Goal of the exercise |
Find the line with "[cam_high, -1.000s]" in the listing below. Write it out exactly, along with every later line up to the final one.

•••

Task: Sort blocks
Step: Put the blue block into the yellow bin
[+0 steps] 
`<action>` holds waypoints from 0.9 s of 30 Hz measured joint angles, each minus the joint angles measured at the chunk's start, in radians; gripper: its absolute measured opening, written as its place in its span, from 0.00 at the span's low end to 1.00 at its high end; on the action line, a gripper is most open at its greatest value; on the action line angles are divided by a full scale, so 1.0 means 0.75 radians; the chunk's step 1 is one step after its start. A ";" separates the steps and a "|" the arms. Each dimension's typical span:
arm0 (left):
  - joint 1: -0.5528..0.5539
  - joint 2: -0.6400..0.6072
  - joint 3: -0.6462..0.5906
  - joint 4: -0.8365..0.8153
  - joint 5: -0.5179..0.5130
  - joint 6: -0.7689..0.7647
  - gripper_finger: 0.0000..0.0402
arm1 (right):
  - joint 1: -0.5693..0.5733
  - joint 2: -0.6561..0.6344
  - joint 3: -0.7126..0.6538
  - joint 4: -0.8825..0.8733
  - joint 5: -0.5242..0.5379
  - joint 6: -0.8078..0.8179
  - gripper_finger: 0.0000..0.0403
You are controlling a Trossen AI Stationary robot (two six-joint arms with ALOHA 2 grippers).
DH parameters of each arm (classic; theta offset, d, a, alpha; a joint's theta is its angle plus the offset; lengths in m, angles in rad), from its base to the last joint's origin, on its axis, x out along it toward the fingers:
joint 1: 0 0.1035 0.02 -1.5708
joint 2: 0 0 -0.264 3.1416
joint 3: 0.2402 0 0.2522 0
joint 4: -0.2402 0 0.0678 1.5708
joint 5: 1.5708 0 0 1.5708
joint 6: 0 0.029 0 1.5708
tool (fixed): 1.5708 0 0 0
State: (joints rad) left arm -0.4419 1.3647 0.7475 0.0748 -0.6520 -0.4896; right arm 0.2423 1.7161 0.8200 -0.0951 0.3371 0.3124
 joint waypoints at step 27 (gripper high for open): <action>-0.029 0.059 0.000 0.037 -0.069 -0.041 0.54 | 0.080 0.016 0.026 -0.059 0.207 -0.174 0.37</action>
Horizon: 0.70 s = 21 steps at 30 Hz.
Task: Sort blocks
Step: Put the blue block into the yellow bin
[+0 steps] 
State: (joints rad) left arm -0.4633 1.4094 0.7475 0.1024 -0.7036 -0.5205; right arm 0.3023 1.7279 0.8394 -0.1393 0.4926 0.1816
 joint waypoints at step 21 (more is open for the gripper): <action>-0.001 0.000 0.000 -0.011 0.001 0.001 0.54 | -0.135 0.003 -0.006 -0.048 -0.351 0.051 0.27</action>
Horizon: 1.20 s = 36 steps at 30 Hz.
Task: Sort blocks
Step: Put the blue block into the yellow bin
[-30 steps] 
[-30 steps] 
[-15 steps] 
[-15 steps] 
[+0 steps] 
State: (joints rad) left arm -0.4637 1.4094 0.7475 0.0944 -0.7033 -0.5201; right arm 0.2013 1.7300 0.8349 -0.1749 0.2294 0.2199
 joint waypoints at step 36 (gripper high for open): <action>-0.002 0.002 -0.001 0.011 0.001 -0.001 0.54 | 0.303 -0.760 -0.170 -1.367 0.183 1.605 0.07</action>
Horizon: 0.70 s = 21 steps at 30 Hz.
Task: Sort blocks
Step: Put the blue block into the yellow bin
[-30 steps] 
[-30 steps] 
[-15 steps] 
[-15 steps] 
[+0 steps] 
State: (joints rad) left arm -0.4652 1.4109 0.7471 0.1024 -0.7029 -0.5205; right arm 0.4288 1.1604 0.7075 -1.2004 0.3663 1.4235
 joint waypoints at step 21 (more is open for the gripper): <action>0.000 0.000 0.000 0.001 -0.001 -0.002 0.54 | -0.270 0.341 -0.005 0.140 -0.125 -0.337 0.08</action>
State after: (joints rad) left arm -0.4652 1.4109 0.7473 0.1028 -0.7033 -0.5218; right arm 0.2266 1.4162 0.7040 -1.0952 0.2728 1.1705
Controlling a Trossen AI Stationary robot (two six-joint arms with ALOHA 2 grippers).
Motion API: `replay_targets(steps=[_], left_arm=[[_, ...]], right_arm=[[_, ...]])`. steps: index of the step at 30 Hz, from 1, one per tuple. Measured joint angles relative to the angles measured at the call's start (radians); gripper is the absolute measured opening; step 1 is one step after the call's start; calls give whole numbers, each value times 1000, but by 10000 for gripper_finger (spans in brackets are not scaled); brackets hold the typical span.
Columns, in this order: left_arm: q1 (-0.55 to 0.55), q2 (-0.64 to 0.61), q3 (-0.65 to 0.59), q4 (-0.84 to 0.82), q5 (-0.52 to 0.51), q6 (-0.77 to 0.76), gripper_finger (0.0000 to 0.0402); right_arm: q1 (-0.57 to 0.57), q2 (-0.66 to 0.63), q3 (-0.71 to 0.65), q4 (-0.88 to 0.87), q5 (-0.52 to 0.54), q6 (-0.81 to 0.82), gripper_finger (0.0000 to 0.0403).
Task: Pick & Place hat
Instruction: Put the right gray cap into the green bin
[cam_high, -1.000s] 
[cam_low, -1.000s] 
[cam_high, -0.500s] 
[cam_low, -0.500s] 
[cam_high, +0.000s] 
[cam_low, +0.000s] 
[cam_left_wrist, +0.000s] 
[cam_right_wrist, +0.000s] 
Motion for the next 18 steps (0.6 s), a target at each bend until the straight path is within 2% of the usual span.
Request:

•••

Exercise result |
[cam_high, -1.000s] 
[cam_low, -1.000s] 
[cam_high, -0.500s] 
[cam_low, -0.500s] 
[cam_high, +0.000s] 
[cam_low, +0.000s] 
[cam_left_wrist, +0.000s] 
[cam_right_wrist, +0.000s] 
Motion for the next 18 steps (0.6 s), a target at each bend until the straight path is within 2% of the usual span.
Request:

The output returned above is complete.